Debugger extensions are DLLs that you can hook up with a debugger to execute custom commands from within the debugger. There are certain functions that a DLL needs to implement and some requirements that a DLL needs to meet in order to qualify as an extension DLL. In the next article, we shall learn how to write an extension DLL yourself. The bang (!) commands are commands executed from your extension DLLs. Note that extension DLLs are loaded in the process space of the debugger.

Dump Files

You can take snapshot information of a process using the dump facility. A mini-dump is usually small, unless you take a full-memory minidump (.dump /mf). It is useful to dump handle information also, as .dump/mfh. A mini-dump contains information about all threads including their stacks and list of loaded modules. A full dump contains more information, like that of the process heap.

Crash Dump Analysis

If your Windows OS crashes, it dumps the physical memory contents and all process information to a dump file, configured through System->Control Panel->Advanced->’Startup and Recovery’. It is also possible to take dumps of any live process by breaking into it. You can also take a dump of any process (.dump) that terminates abnormally by configuring WinDbg as a JIT debugger. Note that figuring out bugs in the code from a crash dump could be an involved process.

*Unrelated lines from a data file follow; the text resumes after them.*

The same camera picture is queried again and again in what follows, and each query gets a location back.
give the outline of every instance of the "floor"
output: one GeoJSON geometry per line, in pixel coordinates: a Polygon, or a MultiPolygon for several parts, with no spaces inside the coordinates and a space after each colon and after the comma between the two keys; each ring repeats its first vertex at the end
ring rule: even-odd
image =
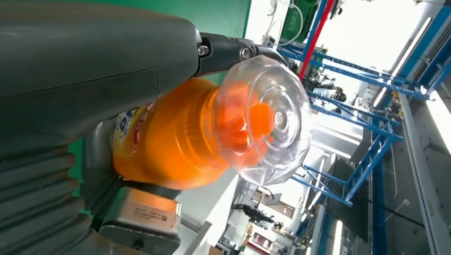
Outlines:
{"type": "MultiPolygon", "coordinates": [[[[229,37],[243,37],[246,33],[251,0],[85,0],[81,2],[149,9],[186,18],[201,32],[218,33],[229,37]]],[[[208,78],[215,83],[221,83],[224,76],[224,73],[219,73],[208,78]]],[[[70,169],[69,174],[79,181],[81,181],[81,146],[82,140],[80,139],[69,147],[69,151],[75,153],[77,158],[77,165],[70,169]]],[[[77,196],[78,194],[78,190],[76,190],[74,195],[77,196]]]]}

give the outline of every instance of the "black machine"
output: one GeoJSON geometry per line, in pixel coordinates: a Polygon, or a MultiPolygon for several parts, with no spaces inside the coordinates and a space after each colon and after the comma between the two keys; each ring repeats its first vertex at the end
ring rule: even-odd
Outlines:
{"type": "Polygon", "coordinates": [[[234,210],[241,210],[244,212],[245,215],[249,217],[249,221],[252,223],[259,224],[260,222],[268,222],[268,223],[274,223],[274,216],[267,216],[264,212],[260,211],[258,209],[258,206],[250,206],[246,204],[236,204],[232,205],[231,209],[234,210]]]}
{"type": "Polygon", "coordinates": [[[118,176],[109,119],[257,55],[285,63],[270,48],[150,11],[0,4],[0,253],[171,254],[176,227],[149,226],[126,210],[132,194],[179,191],[118,176]],[[67,147],[81,137],[83,183],[73,197],[67,147]]]}

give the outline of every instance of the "blue steel beam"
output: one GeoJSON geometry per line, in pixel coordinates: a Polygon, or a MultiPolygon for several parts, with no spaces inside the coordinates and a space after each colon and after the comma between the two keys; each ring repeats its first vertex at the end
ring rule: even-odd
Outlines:
{"type": "Polygon", "coordinates": [[[374,113],[367,112],[365,110],[362,110],[362,109],[356,108],[354,106],[342,103],[342,102],[334,100],[332,98],[324,97],[324,96],[315,94],[315,93],[313,93],[311,91],[307,91],[307,94],[311,98],[327,101],[327,102],[333,103],[334,105],[340,106],[341,109],[348,108],[351,111],[357,111],[358,113],[361,113],[361,114],[363,114],[365,116],[371,117],[372,119],[376,119],[376,120],[379,120],[379,121],[382,121],[382,122],[390,122],[391,125],[395,126],[395,127],[399,126],[399,123],[394,121],[394,120],[391,120],[389,118],[386,118],[386,117],[383,117],[383,116],[380,116],[380,115],[377,115],[377,114],[374,114],[374,113]]]}
{"type": "MultiPolygon", "coordinates": [[[[296,59],[296,60],[300,60],[300,56],[297,55],[297,54],[294,54],[292,52],[288,52],[286,50],[280,50],[279,53],[281,55],[285,56],[285,57],[289,57],[289,58],[293,58],[293,59],[296,59]]],[[[429,99],[429,96],[423,95],[423,94],[421,94],[421,93],[419,93],[417,91],[409,90],[409,89],[403,88],[401,86],[396,86],[396,85],[393,85],[393,84],[388,84],[386,82],[380,82],[377,79],[369,78],[369,77],[366,77],[364,75],[353,73],[351,71],[344,70],[344,69],[341,69],[341,68],[338,68],[338,67],[335,67],[335,66],[326,65],[326,64],[320,63],[318,61],[315,61],[313,59],[311,59],[309,61],[309,64],[311,64],[311,65],[313,65],[315,67],[322,67],[324,69],[328,69],[328,70],[330,70],[332,72],[343,74],[343,75],[349,76],[349,77],[354,78],[354,79],[358,79],[358,80],[361,80],[361,81],[364,81],[364,82],[368,82],[369,84],[372,84],[372,85],[385,87],[385,88],[387,88],[389,90],[398,91],[399,93],[403,93],[403,94],[406,94],[408,96],[415,97],[415,98],[418,98],[418,99],[421,99],[421,100],[429,99]]]]}
{"type": "Polygon", "coordinates": [[[449,52],[451,52],[451,38],[448,38],[445,44],[441,47],[435,57],[428,64],[428,68],[420,76],[419,80],[428,84],[433,76],[439,71],[439,67],[445,65],[449,61],[449,52]]]}
{"type": "Polygon", "coordinates": [[[302,168],[305,169],[307,172],[308,172],[308,171],[312,171],[313,173],[321,174],[322,176],[324,176],[324,177],[326,177],[326,178],[329,178],[330,180],[332,180],[332,181],[334,181],[334,182],[336,182],[336,183],[339,183],[339,184],[341,184],[341,185],[346,185],[346,182],[345,182],[345,181],[343,181],[343,180],[341,180],[341,179],[339,179],[339,178],[336,178],[336,177],[333,176],[333,175],[330,175],[330,174],[327,174],[327,173],[324,173],[324,172],[319,172],[318,170],[316,170],[316,169],[313,168],[313,167],[309,167],[309,166],[307,166],[307,165],[302,164],[302,168]]]}
{"type": "Polygon", "coordinates": [[[332,192],[331,190],[329,190],[329,188],[328,188],[324,183],[322,183],[322,182],[320,181],[319,178],[317,178],[317,177],[314,176],[312,173],[310,173],[310,171],[307,171],[307,174],[310,175],[311,178],[314,178],[317,182],[319,182],[319,183],[321,184],[321,188],[320,188],[319,185],[318,185],[318,188],[319,188],[320,190],[323,190],[323,188],[324,188],[324,191],[326,191],[326,192],[332,192]]]}
{"type": "MultiPolygon", "coordinates": [[[[295,45],[286,45],[283,48],[286,49],[286,50],[292,51],[294,53],[297,52],[298,54],[302,54],[302,52],[304,51],[304,47],[302,47],[302,46],[298,47],[298,46],[295,46],[295,45]]],[[[410,81],[410,80],[407,80],[405,78],[398,77],[398,76],[392,76],[391,74],[386,73],[386,72],[381,72],[381,71],[377,71],[377,70],[374,70],[374,69],[371,69],[371,68],[363,67],[363,66],[360,66],[360,65],[348,62],[348,61],[344,61],[344,60],[339,59],[339,58],[335,58],[335,57],[329,56],[329,55],[324,54],[322,52],[315,51],[313,53],[313,56],[319,57],[319,58],[324,58],[325,60],[329,60],[331,62],[340,64],[340,65],[344,65],[344,66],[347,66],[347,67],[351,67],[351,68],[354,68],[356,70],[368,73],[368,74],[362,74],[362,75],[368,75],[370,77],[377,78],[377,79],[378,78],[392,79],[398,85],[407,84],[407,85],[412,85],[412,86],[419,86],[418,82],[410,81]]]]}
{"type": "Polygon", "coordinates": [[[388,132],[388,131],[386,131],[386,130],[380,129],[380,128],[378,128],[377,126],[374,126],[374,125],[369,124],[368,122],[361,122],[361,121],[353,120],[353,119],[350,118],[350,117],[343,116],[343,115],[341,115],[341,114],[331,112],[331,111],[326,110],[326,109],[324,109],[323,107],[318,106],[318,105],[312,105],[312,109],[314,109],[314,110],[316,110],[316,111],[318,111],[318,112],[320,112],[320,113],[325,113],[325,114],[327,114],[327,115],[331,115],[331,116],[340,118],[340,119],[342,119],[342,120],[345,120],[345,121],[354,123],[354,124],[356,124],[356,125],[362,126],[362,127],[366,128],[366,129],[372,131],[372,132],[376,132],[376,133],[378,133],[378,134],[382,134],[382,135],[387,136],[387,137],[394,137],[396,140],[399,140],[399,141],[402,141],[402,139],[403,139],[402,137],[400,137],[400,136],[397,135],[397,134],[393,134],[393,133],[390,133],[390,132],[388,132]]]}
{"type": "Polygon", "coordinates": [[[313,190],[320,191],[321,194],[325,195],[326,197],[329,197],[329,198],[331,198],[331,199],[335,199],[335,200],[337,200],[337,201],[340,201],[340,202],[344,203],[345,205],[348,205],[348,206],[352,206],[352,205],[353,205],[353,203],[352,203],[351,201],[345,201],[345,200],[343,199],[343,197],[339,197],[339,196],[337,196],[336,194],[334,194],[334,193],[332,193],[332,192],[328,192],[328,191],[326,191],[326,190],[318,189],[317,187],[315,187],[315,185],[308,183],[308,182],[307,182],[306,180],[304,180],[303,178],[299,178],[299,177],[293,175],[293,176],[291,177],[291,179],[293,179],[294,181],[296,181],[296,182],[298,182],[298,183],[300,183],[300,184],[302,184],[302,185],[305,185],[305,186],[307,186],[307,187],[310,187],[310,188],[313,189],[313,190]]]}
{"type": "Polygon", "coordinates": [[[348,194],[345,197],[345,200],[349,200],[353,197],[353,195],[357,192],[357,190],[362,186],[363,182],[368,178],[370,173],[374,170],[376,167],[376,164],[379,163],[379,161],[382,159],[382,156],[387,152],[387,150],[391,147],[391,144],[393,143],[392,138],[386,138],[385,141],[378,141],[378,143],[381,143],[382,145],[379,146],[380,150],[376,152],[376,155],[374,155],[374,158],[372,158],[371,162],[366,165],[366,168],[364,169],[363,166],[361,167],[361,170],[358,169],[362,164],[359,164],[356,168],[355,172],[362,171],[362,174],[357,179],[355,183],[353,183],[351,190],[348,192],[348,194]]]}
{"type": "Polygon", "coordinates": [[[443,70],[440,71],[440,74],[429,88],[428,94],[430,95],[434,90],[436,90],[441,85],[441,83],[448,77],[450,73],[451,73],[451,58],[448,60],[448,63],[445,64],[443,70]]]}

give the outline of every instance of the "plastic bottle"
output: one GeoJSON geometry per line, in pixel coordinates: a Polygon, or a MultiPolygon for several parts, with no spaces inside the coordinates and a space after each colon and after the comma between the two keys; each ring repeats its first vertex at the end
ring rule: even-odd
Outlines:
{"type": "Polygon", "coordinates": [[[212,183],[229,168],[257,184],[278,183],[296,171],[310,139],[305,90],[262,56],[234,66],[221,86],[190,79],[121,114],[113,164],[127,180],[171,189],[212,183]]]}

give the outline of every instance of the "fluorescent light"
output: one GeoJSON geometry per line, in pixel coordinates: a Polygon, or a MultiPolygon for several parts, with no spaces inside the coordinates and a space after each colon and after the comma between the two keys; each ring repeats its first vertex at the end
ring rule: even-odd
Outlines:
{"type": "Polygon", "coordinates": [[[337,221],[337,226],[335,227],[335,239],[333,241],[332,255],[340,255],[341,249],[341,231],[343,230],[343,222],[337,221]]]}
{"type": "Polygon", "coordinates": [[[330,159],[330,164],[333,165],[335,163],[335,159],[337,158],[337,154],[332,154],[332,158],[330,159]]]}
{"type": "Polygon", "coordinates": [[[305,210],[305,206],[307,205],[307,198],[308,198],[309,193],[310,193],[310,186],[308,186],[307,192],[305,192],[305,199],[304,199],[304,202],[302,203],[302,208],[300,209],[300,213],[303,213],[305,210]]]}
{"type": "Polygon", "coordinates": [[[416,43],[420,40],[421,36],[423,35],[424,31],[429,25],[429,22],[431,22],[431,17],[427,18],[424,22],[423,26],[420,28],[420,31],[416,34],[415,38],[413,38],[412,43],[409,45],[409,48],[407,48],[406,53],[404,53],[403,57],[399,61],[399,64],[396,66],[396,68],[393,70],[393,73],[391,76],[397,76],[399,71],[401,70],[401,67],[403,67],[404,62],[406,62],[407,58],[409,57],[410,53],[412,52],[413,48],[415,47],[416,43]]]}
{"type": "Polygon", "coordinates": [[[446,108],[445,103],[443,103],[437,91],[433,91],[430,97],[431,100],[427,100],[426,105],[448,152],[451,154],[451,132],[449,131],[449,127],[451,126],[451,113],[446,108]]]}
{"type": "MultiPolygon", "coordinates": [[[[421,36],[423,35],[424,31],[429,25],[429,22],[431,22],[431,17],[428,17],[426,21],[424,22],[423,26],[420,28],[420,31],[416,34],[416,36],[413,38],[412,43],[407,48],[406,52],[404,53],[403,57],[399,61],[398,65],[393,70],[393,73],[391,74],[392,77],[395,77],[398,75],[399,71],[401,70],[401,67],[403,67],[404,63],[406,62],[407,58],[409,57],[410,53],[412,52],[413,48],[415,47],[416,43],[420,40],[421,36]]],[[[379,93],[378,97],[373,103],[373,107],[376,108],[376,106],[379,104],[380,100],[384,96],[387,89],[384,87],[382,88],[381,92],[379,93]]]]}
{"type": "MultiPolygon", "coordinates": [[[[321,160],[321,165],[320,165],[320,170],[319,172],[322,172],[324,168],[324,159],[321,160]]],[[[321,180],[321,174],[318,174],[318,176],[316,177],[318,180],[316,181],[315,187],[319,187],[320,186],[320,180],[321,180]]]]}
{"type": "Polygon", "coordinates": [[[351,155],[349,155],[347,153],[344,153],[344,152],[342,152],[340,150],[334,149],[334,148],[332,148],[330,146],[327,146],[327,145],[325,145],[323,143],[320,143],[320,142],[317,142],[317,141],[312,141],[311,144],[313,146],[319,147],[319,148],[321,148],[323,150],[328,150],[328,151],[330,151],[332,153],[338,154],[338,155],[340,155],[340,156],[342,156],[344,158],[351,158],[351,155]]]}
{"type": "Polygon", "coordinates": [[[309,211],[312,210],[313,206],[316,204],[316,202],[317,202],[318,199],[320,198],[321,193],[322,193],[321,190],[319,190],[319,191],[317,192],[317,194],[315,195],[315,197],[314,197],[313,200],[312,200],[312,203],[308,206],[308,210],[309,210],[309,211]]]}
{"type": "Polygon", "coordinates": [[[380,100],[382,100],[382,97],[385,94],[385,91],[387,91],[386,87],[383,87],[381,92],[378,94],[378,97],[376,98],[376,100],[373,102],[373,107],[376,108],[376,106],[379,104],[380,100]]]}
{"type": "Polygon", "coordinates": [[[423,85],[421,85],[420,92],[421,94],[425,95],[428,92],[428,90],[423,85]]]}
{"type": "Polygon", "coordinates": [[[326,128],[326,127],[323,127],[323,126],[315,126],[315,129],[316,129],[316,130],[319,130],[319,131],[321,131],[321,132],[323,132],[323,133],[332,135],[332,136],[334,136],[334,137],[336,137],[336,138],[340,138],[340,139],[345,140],[345,141],[347,141],[347,142],[353,143],[353,144],[355,144],[355,145],[360,145],[360,142],[359,142],[359,141],[356,141],[356,140],[354,140],[354,139],[352,139],[352,138],[349,138],[349,137],[347,137],[347,136],[345,136],[345,135],[342,135],[342,134],[340,134],[340,133],[338,133],[338,132],[335,132],[335,131],[333,131],[333,130],[330,130],[330,129],[326,128]]]}

To analyze a dump, follow these steps:

Step 1: In WinDbg, File->’Open Crash Dump’, and point to the dump file

Step 2: WinDbg will show you the instruction your app was executing when it crashed.

Step 3: Set your symbol path and source path properly. If you cannot match symbols, you could have a hard time figuring out control flow. If you can match the symbols to source code of the appropriate version, it should be easy to figure out the bug at this point. Note that private symbol files have line number information and will blindly show the line in your source code without further checks; if your source is not version-matched properly, you’d not see the correct source code matching the assembly code. If you have public PDB files, you’ll see the last public function (on the call stack) that was invoked.

Note that debugging drivers or managed code is much different. Refer to [2] for debugging techniques for device drivers.

WinDbg Settings

Symbol Files and Directories

You need symbols in order to be able to do effective debugging. Symbol files could be in an older COFF format or the PDB format. PDBs are program database files and contain public symbols. These debuggers allow you to mention a list of URIs where they would look for symbols for loaded binaries.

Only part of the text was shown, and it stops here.